Chemiekonjunktur weltweit
Chemieindustrie bleibt auf Wachstumskurs
Zurzeit bestimmen die Schuldenkrisen in Europa und den USA die wirtschaftspolitische Diskussion. Die Finanzmärkte sind nervös. Die Kurse von Anleihen gaben deutlich nach. Die Aktienmärkte sind eingebrochen. Die Probleme scheinen nun auch die Realwirtschaft zu erreichen: Die gesamtwirtschaftliche Entwicklung hat sich im zweiten Quartal weltweit verlangsamt. Die Industrieproduktion verbuchte nur noch geringe Zuwächse und die Chemienachfrage war in vielen Ländern zuletzt rückläufig.
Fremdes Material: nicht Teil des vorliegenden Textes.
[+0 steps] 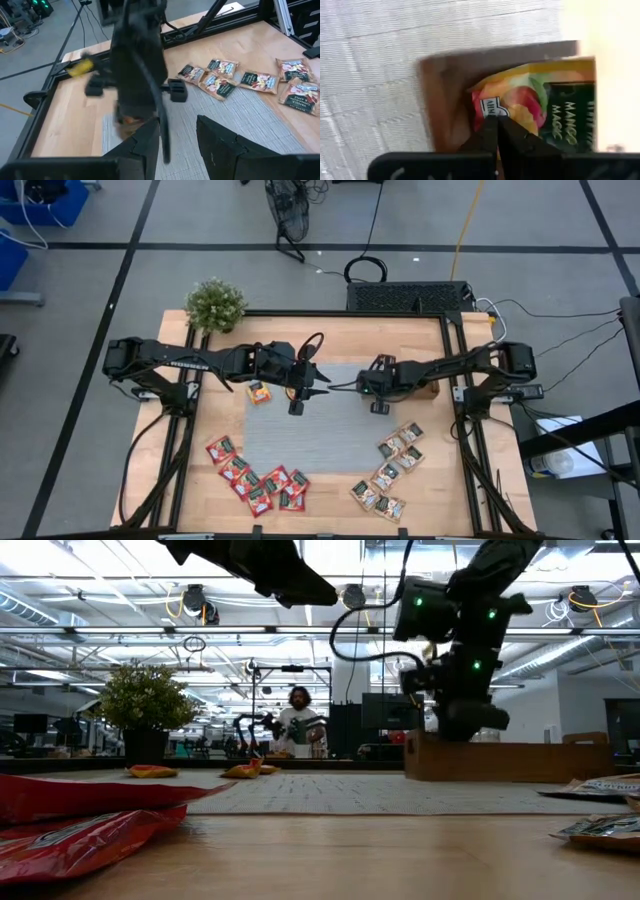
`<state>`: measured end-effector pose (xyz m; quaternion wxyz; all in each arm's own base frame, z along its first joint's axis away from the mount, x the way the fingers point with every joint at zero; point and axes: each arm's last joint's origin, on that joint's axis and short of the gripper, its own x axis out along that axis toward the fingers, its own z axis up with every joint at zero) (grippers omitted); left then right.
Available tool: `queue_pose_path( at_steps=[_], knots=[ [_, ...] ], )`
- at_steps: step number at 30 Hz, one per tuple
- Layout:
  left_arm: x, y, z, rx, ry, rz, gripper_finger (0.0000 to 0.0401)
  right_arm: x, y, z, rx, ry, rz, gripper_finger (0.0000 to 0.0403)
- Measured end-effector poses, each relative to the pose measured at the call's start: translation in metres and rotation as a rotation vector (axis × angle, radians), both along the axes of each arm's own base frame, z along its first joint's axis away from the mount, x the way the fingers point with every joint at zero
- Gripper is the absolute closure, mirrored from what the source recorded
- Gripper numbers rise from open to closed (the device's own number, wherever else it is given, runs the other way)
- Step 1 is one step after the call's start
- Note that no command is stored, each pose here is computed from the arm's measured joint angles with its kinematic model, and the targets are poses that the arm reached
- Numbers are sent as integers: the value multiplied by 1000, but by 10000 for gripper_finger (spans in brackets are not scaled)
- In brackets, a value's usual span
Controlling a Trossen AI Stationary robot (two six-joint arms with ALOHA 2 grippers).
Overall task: Pick & Place Tea
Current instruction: Put the yellow tea bag into the left section of the wooden organizer
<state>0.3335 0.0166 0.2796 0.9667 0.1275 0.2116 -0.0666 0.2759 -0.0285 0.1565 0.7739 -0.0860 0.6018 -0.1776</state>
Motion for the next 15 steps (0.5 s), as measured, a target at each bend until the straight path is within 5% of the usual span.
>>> queue_pose_path(
  at_steps=[7,15],
  knots=[
    [0,0,0,-5,6,2,265,5,10,3,-126,-41,14,403],
    [0,0,0,-8,6,3,265,4,12,2,-36,-27,57,403]
  ],
)
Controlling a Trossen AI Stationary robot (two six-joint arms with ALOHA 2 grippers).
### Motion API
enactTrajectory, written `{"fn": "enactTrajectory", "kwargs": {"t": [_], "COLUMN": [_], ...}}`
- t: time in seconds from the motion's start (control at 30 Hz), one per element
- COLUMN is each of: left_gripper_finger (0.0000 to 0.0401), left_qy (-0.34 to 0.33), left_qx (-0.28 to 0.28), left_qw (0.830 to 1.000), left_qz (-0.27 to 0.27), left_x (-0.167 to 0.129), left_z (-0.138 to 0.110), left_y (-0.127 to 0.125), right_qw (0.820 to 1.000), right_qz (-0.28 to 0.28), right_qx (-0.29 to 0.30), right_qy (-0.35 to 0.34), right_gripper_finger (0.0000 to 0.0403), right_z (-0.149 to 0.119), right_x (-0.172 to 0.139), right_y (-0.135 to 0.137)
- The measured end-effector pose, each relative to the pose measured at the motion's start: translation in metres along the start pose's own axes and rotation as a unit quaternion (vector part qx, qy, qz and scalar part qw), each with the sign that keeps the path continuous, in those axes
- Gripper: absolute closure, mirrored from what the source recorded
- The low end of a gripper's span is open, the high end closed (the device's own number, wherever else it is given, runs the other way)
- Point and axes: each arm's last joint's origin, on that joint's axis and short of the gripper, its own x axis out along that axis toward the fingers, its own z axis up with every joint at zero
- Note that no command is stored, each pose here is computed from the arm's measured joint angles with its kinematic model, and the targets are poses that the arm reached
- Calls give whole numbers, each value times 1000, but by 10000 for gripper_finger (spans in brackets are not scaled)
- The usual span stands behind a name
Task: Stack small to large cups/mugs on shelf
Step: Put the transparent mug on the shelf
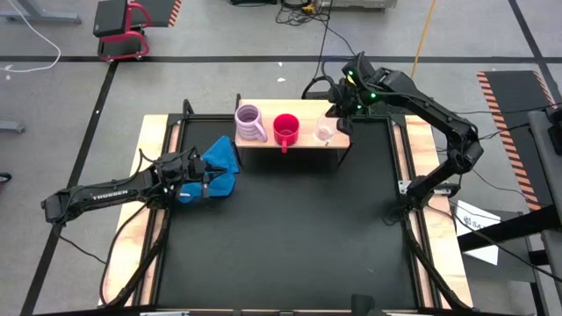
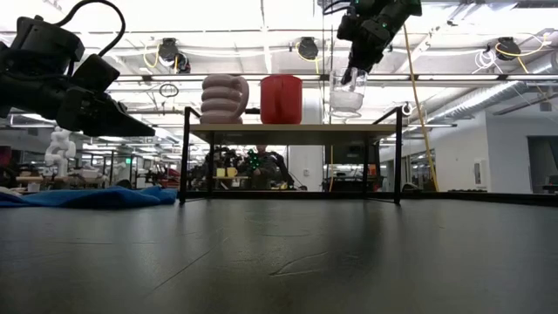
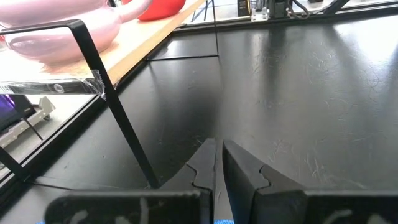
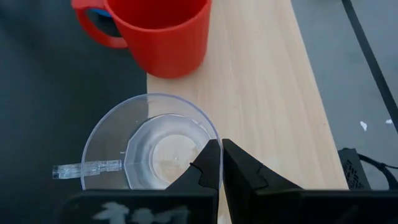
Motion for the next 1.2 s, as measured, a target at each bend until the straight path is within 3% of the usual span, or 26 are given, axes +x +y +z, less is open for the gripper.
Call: {"fn": "enactTrajectory", "kwargs": {"t": [0.43,1.2], "left_gripper_finger": [370,370], "left_qy": [2,3], "left_qx": [0,-1], "left_qw": [1000,1000], "left_qz": [-1,-1], "left_x": [0,0], "left_z": [0,-1], "left_y": [0,0], "right_qw": [999,999], "right_qz": [1,1], "right_qx": [19,20], "right_qy": [41,39], "right_gripper_finger": [403,403], "right_z": [-2,0], "right_x": [35,38], "right_y": [-12,-10]}}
Viele sehen in diesen Entwicklungen bereits die Vorboten einer bevorstehenden, erneuten Rezession.
Demgegenüber erklärt der Bundesverband der Deutschen Industrie (BDI) in seinem Thesenpapier „Ein neuer Vertrag für den Euro": Aus realwirtschaftlichem Blickwinkel gäbe es für eine erneute krisenhafte Zuspitzung keinerlei Veranlassung. Der Verband hat Recht. Zwar schwächt sich weltweit das Wirtschaftswachstum auch in den kommenden Monaten ab. Auf diese „Normalisierung" der Wachstumsraten haben die Ökonomen aber bereits seit langem hingewiesen. Das Wachstum musste sich nach dem Auslaufen der fiskal- und geldpolitischen Impulse sowie nach Erreichen des Vorkrisenniveaus verlangsamen. Die notwendige Konsolidierung der Staatsfinanzen wird die wirtschaftliche Entwicklung zusätzlich dämpfen.
Es geht also weiter aufwärts - wenngleich mit kleineren Schritten. Ungemach droht allerdings aus der Politik. Wenn die überschuldeten Länder ihre Staatsfinanzen nicht endlich ernsthaft konsolidieren, drohen Zahlungsausfälle, die sich zu einer Bankenkrise ausweiten könnten. Das würde auch die Realwirtschaft zu spüren bekommen. Momentan sieht alles danach aus, dass sich der wirtschaftliche Aufschwung mit moderatem Tempo fortsetzt. Nach der raschen Erholung des Vorjahres wird die globale Wirtschaft in diesem Jahr um rund 2,5 % zulegen. Die Industrieproduktion steigt sogar um 4,5 % (Grafik 1). Für das kommende Jahr rechnet der Verband der Chemischen Industrie (VCI) mit ähnlichen Wachstumsraten in der Weltwirtschaft.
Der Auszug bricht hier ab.